From the line with "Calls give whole" through the line with "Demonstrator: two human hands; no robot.", inclusive, return each line of the data below exactly and leave the rest out.
====== Dataset section
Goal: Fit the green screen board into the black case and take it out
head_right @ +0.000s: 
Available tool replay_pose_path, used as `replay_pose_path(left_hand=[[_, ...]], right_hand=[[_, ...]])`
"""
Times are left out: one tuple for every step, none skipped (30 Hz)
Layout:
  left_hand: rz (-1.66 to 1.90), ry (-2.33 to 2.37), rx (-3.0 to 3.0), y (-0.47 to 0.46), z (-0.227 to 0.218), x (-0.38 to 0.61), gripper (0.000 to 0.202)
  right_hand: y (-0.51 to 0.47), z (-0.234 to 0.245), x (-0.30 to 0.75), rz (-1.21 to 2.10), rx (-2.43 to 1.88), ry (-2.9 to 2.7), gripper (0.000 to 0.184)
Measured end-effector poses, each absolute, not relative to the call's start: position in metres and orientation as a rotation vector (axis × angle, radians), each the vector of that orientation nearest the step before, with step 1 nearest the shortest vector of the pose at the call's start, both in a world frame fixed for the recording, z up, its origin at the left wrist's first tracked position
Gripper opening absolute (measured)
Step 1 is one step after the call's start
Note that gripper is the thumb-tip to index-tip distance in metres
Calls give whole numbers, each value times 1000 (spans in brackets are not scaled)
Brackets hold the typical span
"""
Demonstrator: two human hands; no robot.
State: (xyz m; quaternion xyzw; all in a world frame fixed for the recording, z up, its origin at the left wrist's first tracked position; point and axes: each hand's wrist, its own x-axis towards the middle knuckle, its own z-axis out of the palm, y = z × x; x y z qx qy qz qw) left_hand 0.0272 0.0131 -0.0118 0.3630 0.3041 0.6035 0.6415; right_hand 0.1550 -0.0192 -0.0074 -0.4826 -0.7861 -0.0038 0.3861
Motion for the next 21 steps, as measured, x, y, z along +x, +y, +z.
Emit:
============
Task response:
Calls give whole numbers, each value times 1000 (spans in brackets are not scaled)
Brackets hold the typical span
"""
Demonstrator: two human hands; no robot.

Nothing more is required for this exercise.